Буря наделяет меня своей яростью. Мне нужны ее птичьи вскрики, ее шумное могучее дыхание. Именно ради бури я и вернулся на этот остров. Стоит ей разразиться, как все замирает: люди укрываются в домах, захлопывают ставни и баррикадируют двери, сидят, скорчившись в своих скорлупках, в своих панцирях. Исчезают и туристы с их белесыми лицами, пляжными позами и прочими кривляньями. Девушки в мини-шортах на велосипедах, парни на квадроциклах, в очках «Polaroid», с рюкзаками и фотоаппаратами, все они вернулись в город, в свои кондоминиумы, в свои страны, где никогда не бывает бурь.
А островитяне – те «уходят в подполье». Они играют в карты или пьют пиво, сидя на полу, в четырех стенах, при запотевших окнах. Лампочки нервно мигают – похоже, электричество вот-вот вырубится совсем. И тогда магазинные холодильники начнут испускать желтую, как моча, воду; засоленная рыба разморозится, и у нее вытекут глаза; плитки шоколада-гляссе растают в своих обертках. А я вернулся сюда именно ради бури. Тут я снова чувствую себя как на войне, где царил его величество Случай, где я наблюдал паническое отступление войск, слушал неразборчивые приказы, изрыгаемые громкоговорителями. Я иду вспять по времени, переписываю начисто свою жизнь. Мне хотелось бы вновь очутиться на пороге дома в Хюэ и посмотреть на происходящее – так, чтобы мой взгляд остановил время, вызвал смятение, спас женщину от ее палачей.

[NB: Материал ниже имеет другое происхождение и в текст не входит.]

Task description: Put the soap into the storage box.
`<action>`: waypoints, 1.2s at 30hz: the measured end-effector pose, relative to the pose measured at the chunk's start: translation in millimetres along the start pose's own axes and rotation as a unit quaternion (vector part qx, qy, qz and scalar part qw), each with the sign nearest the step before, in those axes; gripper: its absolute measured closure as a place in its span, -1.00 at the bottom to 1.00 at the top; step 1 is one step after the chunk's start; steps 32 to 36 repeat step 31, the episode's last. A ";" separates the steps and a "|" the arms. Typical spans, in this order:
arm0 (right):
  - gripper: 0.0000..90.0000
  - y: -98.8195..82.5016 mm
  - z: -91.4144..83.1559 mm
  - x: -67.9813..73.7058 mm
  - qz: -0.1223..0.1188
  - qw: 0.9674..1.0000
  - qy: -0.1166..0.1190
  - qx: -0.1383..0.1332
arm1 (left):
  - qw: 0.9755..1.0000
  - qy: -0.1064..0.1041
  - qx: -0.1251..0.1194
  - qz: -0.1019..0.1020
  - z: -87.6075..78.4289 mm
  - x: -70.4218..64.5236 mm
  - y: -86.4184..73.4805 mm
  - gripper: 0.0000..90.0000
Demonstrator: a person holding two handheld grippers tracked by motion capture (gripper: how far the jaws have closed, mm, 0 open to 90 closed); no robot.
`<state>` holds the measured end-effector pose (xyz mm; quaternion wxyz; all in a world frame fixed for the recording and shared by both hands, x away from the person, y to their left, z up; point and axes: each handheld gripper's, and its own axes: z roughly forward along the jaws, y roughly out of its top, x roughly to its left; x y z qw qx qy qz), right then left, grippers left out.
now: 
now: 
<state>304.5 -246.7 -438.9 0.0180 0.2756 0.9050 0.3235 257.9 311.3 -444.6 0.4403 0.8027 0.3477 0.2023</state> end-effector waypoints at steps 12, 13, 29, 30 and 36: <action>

Но нет, прошлое уже не вытравишь из памяти. Остров выносит свой приговор: искупление невозможно. Как невозможно хоть что-нибудь изменить. Остров – последняя пристань, последняя остановка на пороге небытия. Вот почему я сюда и вернулся. Не для того, чтобы встретиться с прошлым, не для того, чтобы по-собачьи разнюхивать след. Но для того, чтобы окончательно убедиться, что я никогда ничего не узнаю. И чтобы буря стерла все дотла, ибо море – единственная непреложная истина.